Newspaper articles on the Mays show a close-knit family with Thomas and Martha's large house serving as the hub of activity. Most of the May children were married in their parent's home, and many of the grandchildren born there when the daughters came home for their confinements. One of these grandchildren was Mattie Thorpe McCarter, born there on December 6, 1892. Thomas and Martha were also visited by long distance relatives including his brother and sister from Illinois, and Martha's sister Lydia from Montana. They also made frequent trips to Roseburg, Oregon to visit Martha's family.

Thomas was just 69 when he died on December 14, 1903. He had lived through Dayton's heyday and watched the population of Columbia County swell to more than 7,000 residents.
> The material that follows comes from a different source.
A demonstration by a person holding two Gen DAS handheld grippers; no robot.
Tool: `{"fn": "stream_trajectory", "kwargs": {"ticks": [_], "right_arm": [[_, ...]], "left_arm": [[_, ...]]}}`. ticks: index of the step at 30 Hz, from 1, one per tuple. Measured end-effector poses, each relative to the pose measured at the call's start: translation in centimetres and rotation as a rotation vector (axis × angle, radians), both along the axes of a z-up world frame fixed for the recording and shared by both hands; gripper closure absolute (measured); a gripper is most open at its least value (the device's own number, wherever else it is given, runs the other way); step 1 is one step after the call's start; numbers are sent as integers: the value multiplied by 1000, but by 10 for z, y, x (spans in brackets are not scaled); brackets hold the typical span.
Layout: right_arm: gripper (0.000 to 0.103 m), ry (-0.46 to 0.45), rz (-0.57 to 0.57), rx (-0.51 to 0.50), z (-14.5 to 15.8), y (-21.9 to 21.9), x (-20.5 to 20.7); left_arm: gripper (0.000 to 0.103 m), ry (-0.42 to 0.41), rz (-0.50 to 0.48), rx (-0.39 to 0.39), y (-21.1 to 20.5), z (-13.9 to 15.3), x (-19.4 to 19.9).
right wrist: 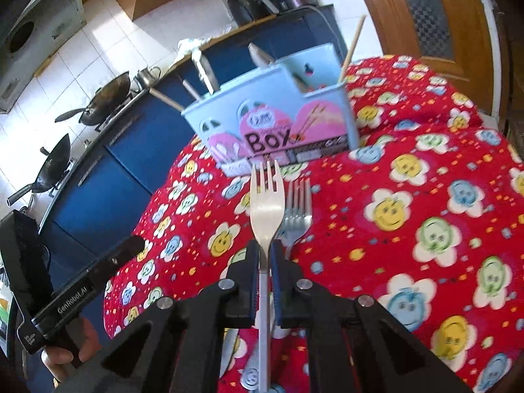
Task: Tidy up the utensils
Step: 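Grasp a silver fork with the right tool while the left tool moves over another fork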
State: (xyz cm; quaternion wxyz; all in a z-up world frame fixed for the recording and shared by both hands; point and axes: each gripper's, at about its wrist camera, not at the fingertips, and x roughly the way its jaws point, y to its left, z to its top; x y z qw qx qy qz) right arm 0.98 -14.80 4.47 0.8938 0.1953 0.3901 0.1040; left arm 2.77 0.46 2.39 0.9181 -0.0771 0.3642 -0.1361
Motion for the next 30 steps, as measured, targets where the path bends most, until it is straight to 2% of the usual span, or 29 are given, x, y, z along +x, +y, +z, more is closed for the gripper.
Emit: {"fn": "stream_trajectory", "kwargs": {"ticks": [7,15,18,22,25,30], "right_arm": [[94,-24,-40,-4,5,-21,-10],[94,-33,-71,0,3,-41,-17],[94,-35,-78,6,2,-48,-19],[94,-39,-83,15,0,-53,-20],[94,-40,-83,27,-2,-57,-21],[94,-46,-80,41,-2,-61,-23]], "left_arm": [[69,69,-89,-28,-27,-6,3],[69,187,-199,-51,-65,-20,18],[70,232,-223,-26,-78,-24,25],[78,291,-265,11,-94,-28,33],[83,378,-293,33,-105,-35,44],[87,437,-313,103,-120,-35,59]]}}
He also lived to see California, Oregon, and Washington gain statehood. His obituary stated that Thomas was a successful businessman and left a valuable estate to his family.
Martha lived for another 17 years. She attended the Methodist Church and was a highly respected member of the community for more than 40 years. She was 79 when she died on May 26, 1920 at the home of her son Edward.

Coincidentally, both she and Thomas died of kidney disease, perhaps having had scarlet fever at some time in their lives. They are buried in the Dayton Cemetery as are most of their children.